**WHAT THE TASK REQUIRES:** Transcribe the listing exactly, so that nothing but the pictures is missing.

**PROVIDED MATERIAL:**
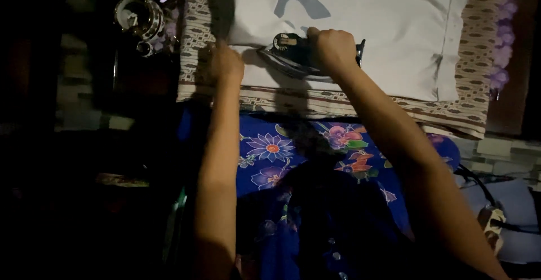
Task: Ironing and folding a white t-shirt on a table.
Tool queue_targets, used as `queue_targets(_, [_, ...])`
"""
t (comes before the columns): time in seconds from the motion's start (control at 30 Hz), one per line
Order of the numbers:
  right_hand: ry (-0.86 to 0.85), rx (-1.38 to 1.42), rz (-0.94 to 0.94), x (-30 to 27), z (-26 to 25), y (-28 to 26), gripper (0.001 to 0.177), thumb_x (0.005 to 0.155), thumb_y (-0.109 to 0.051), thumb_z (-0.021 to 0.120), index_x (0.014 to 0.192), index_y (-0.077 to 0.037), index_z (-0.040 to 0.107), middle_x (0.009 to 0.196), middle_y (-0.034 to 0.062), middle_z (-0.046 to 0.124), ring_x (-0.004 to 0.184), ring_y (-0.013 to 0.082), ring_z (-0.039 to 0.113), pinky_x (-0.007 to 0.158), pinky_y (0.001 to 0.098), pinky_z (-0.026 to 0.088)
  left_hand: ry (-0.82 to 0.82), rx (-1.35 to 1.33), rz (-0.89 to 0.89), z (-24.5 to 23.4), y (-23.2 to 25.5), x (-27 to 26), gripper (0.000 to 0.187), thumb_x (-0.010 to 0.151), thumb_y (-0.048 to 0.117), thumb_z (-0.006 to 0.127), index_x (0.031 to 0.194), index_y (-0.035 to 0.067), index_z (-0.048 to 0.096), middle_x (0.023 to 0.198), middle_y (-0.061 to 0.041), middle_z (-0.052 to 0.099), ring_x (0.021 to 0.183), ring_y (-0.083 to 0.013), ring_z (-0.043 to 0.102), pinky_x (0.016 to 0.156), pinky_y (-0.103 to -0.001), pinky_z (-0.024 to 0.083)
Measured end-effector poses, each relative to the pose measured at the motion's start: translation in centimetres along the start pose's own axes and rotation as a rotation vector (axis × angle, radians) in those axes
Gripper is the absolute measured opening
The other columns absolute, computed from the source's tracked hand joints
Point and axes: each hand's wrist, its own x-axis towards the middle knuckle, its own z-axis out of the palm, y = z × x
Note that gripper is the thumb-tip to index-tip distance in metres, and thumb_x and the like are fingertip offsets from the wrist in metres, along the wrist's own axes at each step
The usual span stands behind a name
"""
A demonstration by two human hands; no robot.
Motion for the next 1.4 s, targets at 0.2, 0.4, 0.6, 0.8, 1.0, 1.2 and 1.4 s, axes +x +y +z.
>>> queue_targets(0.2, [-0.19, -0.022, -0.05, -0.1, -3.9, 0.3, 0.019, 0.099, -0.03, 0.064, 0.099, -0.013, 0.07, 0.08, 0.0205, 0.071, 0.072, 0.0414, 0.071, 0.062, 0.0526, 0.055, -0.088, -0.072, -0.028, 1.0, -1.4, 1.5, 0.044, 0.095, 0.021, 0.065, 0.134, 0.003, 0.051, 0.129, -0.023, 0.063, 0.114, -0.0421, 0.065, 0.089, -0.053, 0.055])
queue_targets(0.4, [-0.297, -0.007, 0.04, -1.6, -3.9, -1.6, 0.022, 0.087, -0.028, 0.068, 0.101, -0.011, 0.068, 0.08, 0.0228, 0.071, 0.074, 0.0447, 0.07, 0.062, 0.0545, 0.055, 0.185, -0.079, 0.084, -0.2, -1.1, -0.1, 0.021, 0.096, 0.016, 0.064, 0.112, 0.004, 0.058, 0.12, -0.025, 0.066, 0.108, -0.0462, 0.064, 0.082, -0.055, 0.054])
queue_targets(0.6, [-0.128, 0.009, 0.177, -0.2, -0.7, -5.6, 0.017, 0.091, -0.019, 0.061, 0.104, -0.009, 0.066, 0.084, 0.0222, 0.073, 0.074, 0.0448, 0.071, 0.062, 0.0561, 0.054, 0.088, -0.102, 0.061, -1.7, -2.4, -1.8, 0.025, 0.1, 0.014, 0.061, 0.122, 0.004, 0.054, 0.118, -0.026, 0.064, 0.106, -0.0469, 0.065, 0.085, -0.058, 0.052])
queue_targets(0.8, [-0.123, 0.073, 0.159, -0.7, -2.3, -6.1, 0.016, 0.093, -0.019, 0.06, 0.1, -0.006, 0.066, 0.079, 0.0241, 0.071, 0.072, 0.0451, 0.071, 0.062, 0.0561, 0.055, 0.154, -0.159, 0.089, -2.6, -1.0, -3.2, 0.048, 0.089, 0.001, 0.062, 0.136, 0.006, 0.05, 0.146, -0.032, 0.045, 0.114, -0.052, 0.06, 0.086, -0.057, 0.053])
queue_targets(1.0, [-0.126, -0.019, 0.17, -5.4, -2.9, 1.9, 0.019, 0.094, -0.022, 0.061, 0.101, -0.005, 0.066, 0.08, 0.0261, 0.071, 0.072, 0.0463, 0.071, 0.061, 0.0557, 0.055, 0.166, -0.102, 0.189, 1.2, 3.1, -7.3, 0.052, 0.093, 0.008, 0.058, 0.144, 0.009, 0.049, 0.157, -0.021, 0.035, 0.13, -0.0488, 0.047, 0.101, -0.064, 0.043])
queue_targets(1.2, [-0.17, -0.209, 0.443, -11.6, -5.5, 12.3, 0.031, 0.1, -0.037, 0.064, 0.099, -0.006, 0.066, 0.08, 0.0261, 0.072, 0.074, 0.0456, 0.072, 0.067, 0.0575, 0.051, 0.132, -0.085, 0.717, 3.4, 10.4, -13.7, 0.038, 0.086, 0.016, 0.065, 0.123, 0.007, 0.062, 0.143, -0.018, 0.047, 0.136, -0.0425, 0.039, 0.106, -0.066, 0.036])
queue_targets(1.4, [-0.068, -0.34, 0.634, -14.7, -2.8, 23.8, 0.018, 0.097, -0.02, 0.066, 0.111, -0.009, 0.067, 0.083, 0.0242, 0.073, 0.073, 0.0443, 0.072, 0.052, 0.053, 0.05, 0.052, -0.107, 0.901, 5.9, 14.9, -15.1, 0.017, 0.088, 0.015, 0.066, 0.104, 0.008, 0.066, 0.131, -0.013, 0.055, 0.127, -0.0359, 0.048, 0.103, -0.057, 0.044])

**TASK RESULT:**
Task: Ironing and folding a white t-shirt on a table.
Tool queue_targets, used as `queue_targets(_, [_, ...])`
"""
t (comes before the columns): time in seconds from the motion's start (control at 30 Hz), one per line
Order of the numbers:
  right_hand: ry (-0.86 to 0.85), rx (-1.38 to 1.42), rz (-0.94 to 0.94), x (-30 to 27), z (-26 to 25), y (-28 to 26), gripper (0.001 to 0.177), thumb_x (0.005 to 0.155), thumb_y (-0.109 to 0.051), thumb_z (-0.021 to 0.120), index_x (0.014 to 0.192), index_y (-0.077 to 0.037), index_z (-0.040 to 0.107), middle_x (0.009 to 0.196), middle_y (-0.034 to 0.062), middle_z (-0.046 to 0.124), ring_x (-0.004 to 0.184), ring_y (-0.013 to 0.082), ring_z (-0.039 to 0.113), pinky_x (-0.007 to 0.158), pinky_y (0.001 to 0.098), pinky_z (-0.026 to 0.088)
  left_hand: ry (-0.82 to 0.82), rx (-1.35 to 1.33), rz (-0.89 to 0.89), z (-24.5 to 23.4), y (-23.2 to 25.5), x (-27 to 26), gripper (0.000 to 0.187), thumb_x (-0.010 to 0.151), thumb_y (-0.048 to 0.117), thumb_z (-0.006 to 0.127), index_x (0.031 to 0.194), index_y (-0.035 to 0.067), index_z (-0.048 to 0.096), middle_x (0.023 to 0.198), middle_y (-0.061 to 0.041), middle_z (-0.052 to 0.099), ring_x (0.021 to 0.183), ring_y (-0.083 to 0.013), ring_z (-0.043 to 0.102), pinky_x (0.016 to 0.156), pinky_y (-0.103 to -0.001), pinky_z (-0.024 to 0.083)
Measured end-effector poses, each relative to the pose measured at the motion's start: translation in centimetres along the start pose's own axes and rotation as a rotation vector (axis × angle, radians) in those axes
Gripper is the absolute measured opening
The other columns absolute, computed from the source's tracked hand joints
Point and axes: each hand's wrist, its own x-axis towards the middle knuckle, its own z-axis out of the palm, y = z × x
Note that gripper is the thumb-tip to index-tip distance in metres, and thumb_x and the like are fingertip offsets from the wrist in metres, along the wrist's own axes at each step
The usual span stands behind a name
"""
A demonstration by two human hands; no robot.
Motion for the next 1.4 s, targets at 0.2, 0.4, 0.6, 0.8, 1.0, 1.2 and 1.4 s, axes +x +y +z.
>>> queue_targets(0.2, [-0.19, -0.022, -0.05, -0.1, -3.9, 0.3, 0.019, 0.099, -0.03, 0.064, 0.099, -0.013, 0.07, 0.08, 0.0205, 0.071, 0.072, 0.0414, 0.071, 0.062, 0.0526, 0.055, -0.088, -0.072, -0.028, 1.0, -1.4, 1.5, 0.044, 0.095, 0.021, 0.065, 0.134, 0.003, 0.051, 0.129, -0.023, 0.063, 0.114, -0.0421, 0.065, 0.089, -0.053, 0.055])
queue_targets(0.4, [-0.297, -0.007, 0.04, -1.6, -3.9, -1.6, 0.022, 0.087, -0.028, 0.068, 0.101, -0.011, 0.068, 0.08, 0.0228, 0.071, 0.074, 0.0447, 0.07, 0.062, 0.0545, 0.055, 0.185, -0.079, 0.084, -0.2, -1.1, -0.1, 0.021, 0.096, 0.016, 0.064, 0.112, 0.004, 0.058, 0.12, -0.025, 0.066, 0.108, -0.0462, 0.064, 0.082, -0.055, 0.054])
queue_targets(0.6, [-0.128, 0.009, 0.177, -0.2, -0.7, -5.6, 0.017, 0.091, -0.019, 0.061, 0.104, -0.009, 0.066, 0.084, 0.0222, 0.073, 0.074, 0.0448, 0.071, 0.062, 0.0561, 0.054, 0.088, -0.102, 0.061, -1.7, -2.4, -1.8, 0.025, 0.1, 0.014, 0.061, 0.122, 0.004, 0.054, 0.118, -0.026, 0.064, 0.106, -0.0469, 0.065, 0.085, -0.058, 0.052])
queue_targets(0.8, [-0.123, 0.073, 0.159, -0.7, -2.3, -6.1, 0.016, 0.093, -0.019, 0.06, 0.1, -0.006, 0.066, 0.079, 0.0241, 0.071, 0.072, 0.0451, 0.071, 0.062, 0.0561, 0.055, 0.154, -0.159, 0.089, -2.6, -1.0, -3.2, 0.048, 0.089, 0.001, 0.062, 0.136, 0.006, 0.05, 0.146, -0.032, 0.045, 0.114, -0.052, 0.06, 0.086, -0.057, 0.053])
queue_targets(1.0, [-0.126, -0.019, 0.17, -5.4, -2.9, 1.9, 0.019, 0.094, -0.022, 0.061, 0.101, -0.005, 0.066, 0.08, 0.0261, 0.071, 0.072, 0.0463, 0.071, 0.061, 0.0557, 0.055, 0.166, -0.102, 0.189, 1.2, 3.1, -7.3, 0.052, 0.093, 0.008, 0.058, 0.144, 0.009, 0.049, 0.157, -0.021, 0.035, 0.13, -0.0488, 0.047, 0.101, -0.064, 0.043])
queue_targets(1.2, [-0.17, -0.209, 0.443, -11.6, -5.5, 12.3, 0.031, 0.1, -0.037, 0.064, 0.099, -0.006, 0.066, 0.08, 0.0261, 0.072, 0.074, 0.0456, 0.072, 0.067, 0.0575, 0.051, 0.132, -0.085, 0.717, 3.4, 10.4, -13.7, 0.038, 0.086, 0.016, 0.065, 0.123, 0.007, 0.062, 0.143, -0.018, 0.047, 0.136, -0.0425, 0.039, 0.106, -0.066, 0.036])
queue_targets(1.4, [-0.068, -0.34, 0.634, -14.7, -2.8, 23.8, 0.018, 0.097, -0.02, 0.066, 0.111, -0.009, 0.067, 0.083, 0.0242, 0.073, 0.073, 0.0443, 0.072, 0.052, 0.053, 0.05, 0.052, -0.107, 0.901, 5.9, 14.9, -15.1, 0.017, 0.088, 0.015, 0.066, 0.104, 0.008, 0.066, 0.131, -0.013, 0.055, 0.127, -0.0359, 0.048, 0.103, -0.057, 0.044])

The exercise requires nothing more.